Rapprocher économie et république est très rarement fait. L'idée de penser l'économie à l'aune des principes républicains apparaît à ce point incongrue que la notion même d'économie républicaine n'est quasiment jamais utilisée.
L'idée selon laquelle la démocratie vaut pour l'ordre politique, tandis que celui de l'économie relève du marché ou du capital est profondément ancrée dans les esprits. De façon générale, pour s'en satisfaire ou pour s'en plaindre, chacun s'accorde néanmoins à dire que nous vivons dans une « économie de marché » ou une « économie capitaliste ».
C'est cette évidence que la notion d'économie républicaine invite à interroger dans cette communication à vocation théorique.
Dans les faits, nos économies sont loin d'être des économies de marché. Des marchés, de la concurrence, de l'initiative privée existent certes. Le marché et le capital domine sans aucun doute l'économie. Il n'est donc pas illégitime de soutenir que nous vivons dans des économies capitalistes. Des pans entiers de nos économies échappent toutefois au marché et au capital. Nous vivons dans des économies mixtes, des économies non pas de marché, mais avec du marché et de l'intervention publique et du Tiers secteur.

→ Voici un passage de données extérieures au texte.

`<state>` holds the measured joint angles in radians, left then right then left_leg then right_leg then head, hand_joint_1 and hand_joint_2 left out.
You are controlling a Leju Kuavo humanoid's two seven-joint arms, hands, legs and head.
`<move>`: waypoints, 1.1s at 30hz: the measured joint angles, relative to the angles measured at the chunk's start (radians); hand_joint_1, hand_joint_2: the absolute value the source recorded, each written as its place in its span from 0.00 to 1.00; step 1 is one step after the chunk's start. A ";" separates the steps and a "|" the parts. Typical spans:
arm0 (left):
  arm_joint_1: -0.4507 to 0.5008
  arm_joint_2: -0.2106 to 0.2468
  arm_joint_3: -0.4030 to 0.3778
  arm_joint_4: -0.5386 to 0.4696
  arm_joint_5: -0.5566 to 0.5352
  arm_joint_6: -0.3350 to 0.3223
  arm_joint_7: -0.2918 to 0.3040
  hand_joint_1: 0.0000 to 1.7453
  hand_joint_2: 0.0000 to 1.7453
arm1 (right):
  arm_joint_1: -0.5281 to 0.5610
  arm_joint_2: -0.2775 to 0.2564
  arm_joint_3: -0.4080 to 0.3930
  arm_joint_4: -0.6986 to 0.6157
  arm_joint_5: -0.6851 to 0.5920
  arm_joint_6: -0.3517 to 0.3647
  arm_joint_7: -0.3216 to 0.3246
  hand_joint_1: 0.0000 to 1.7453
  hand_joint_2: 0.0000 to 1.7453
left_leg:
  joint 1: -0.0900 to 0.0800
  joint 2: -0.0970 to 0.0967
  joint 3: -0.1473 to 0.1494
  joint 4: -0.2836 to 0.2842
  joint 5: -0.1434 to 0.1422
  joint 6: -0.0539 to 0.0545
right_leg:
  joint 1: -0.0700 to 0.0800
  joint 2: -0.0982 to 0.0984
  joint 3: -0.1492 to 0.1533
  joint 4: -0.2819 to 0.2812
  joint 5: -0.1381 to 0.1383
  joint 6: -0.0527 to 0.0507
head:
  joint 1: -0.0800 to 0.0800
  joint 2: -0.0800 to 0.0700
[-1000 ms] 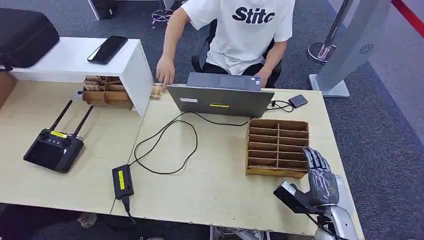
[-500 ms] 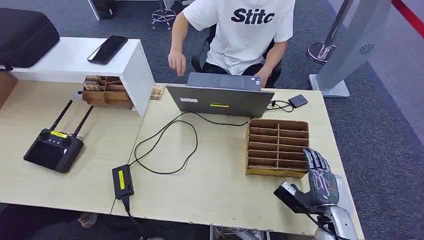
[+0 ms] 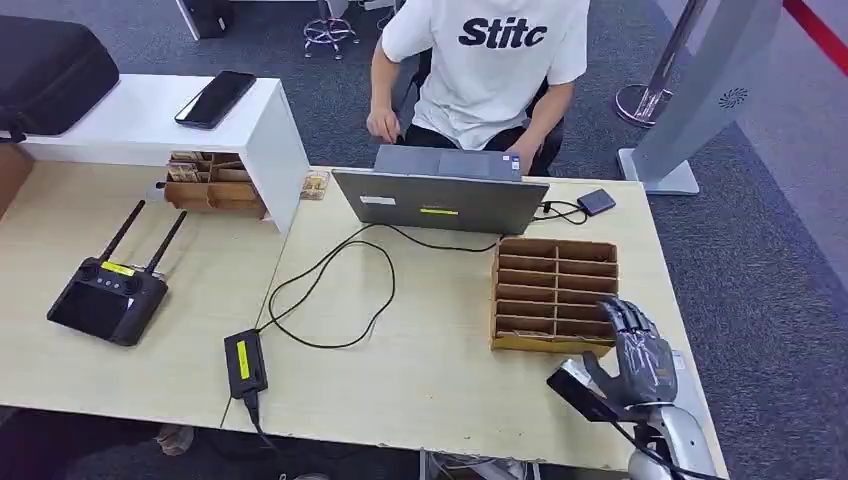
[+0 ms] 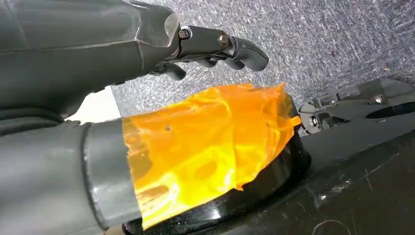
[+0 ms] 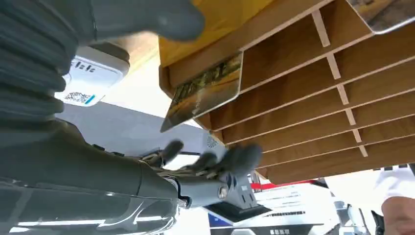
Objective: Pass the card to the sensor for recognition and then transmit it.
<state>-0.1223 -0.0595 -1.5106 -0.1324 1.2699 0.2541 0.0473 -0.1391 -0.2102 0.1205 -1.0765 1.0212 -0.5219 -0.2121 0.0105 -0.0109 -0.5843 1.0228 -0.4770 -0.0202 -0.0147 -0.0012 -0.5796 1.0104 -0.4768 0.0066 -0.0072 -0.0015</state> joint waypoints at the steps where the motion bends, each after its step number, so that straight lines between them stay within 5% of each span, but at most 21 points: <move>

Cette révolution de l'économie mixte a été d'autant plus laborieuse qu'elle a été largement impensée. Nous sommes en l'espèce confrontée à un paradoxe : l'Etat social est la véritable révolution que nous a finalement légué le XXe siècle mais nous n'en n'avons pas à proprement parler la théorie. Alors que nos économies sont mixtes, nous ne l'appréhendons pas et nous ne l'assumons pas pleinement. Le libéralisme est une théorie sans réalité, l'Etat social est une réalité sans théorie. Comment expliquer ce paradoxe et comment surtout le surmonter ?
Pour mieux théoriser l'Etat social, il convient de revenir sur le socle politique de nos sociétés. Ce socle politique est la démocratie. Or celle-ci est mixte, elle s'articule autour de deux pôles comme le souligne Marcel Gauchet. Un pôle libéral, avec les libertés individuelles d'expression, de réunion, de propriété de soi et de ses biens. Un autre qui ne l'est pas : celui du suffrage universel, de l'Etat, de la nation, de la loi qui s'impose à tous et des institutions pour en déployer les effets.
Alors que la démocratie est depuis longtemps théorisée, tout se passe comme si nous en étions restés à une forme de préhistoire dès lors qu'il s'agit de penser nos économies mixtes. Sortir de cette aporie : tel est le sens de l'économie républicaine. Elle se propose de prolonger sur le domaine de l'économie ce que nous dit Marcel Gauchet sur le politique. Nos économies, à l'instar du politique, sont structurés par deux pôles : un pôle libéral, celui du marché, de l'initiative privée, du capital, mais qui comprend aussi le Tiers secteur, et un pôle qui ne l'est pas, celui de l'Etat social avec ses quatre piliers que sont la protection sociale, le droit du travail, les services publics et les politiques économiques. La justification de l'Etat social puise au même schème que le pôle républicain de la démocratie : le tout n'étant pas réductible au jeu des parties, l'intérêt général à celui des intérêts individuels, la macroéconomie à la microéconomie, il y a lieu de combiner initiatives privées et intervention publique.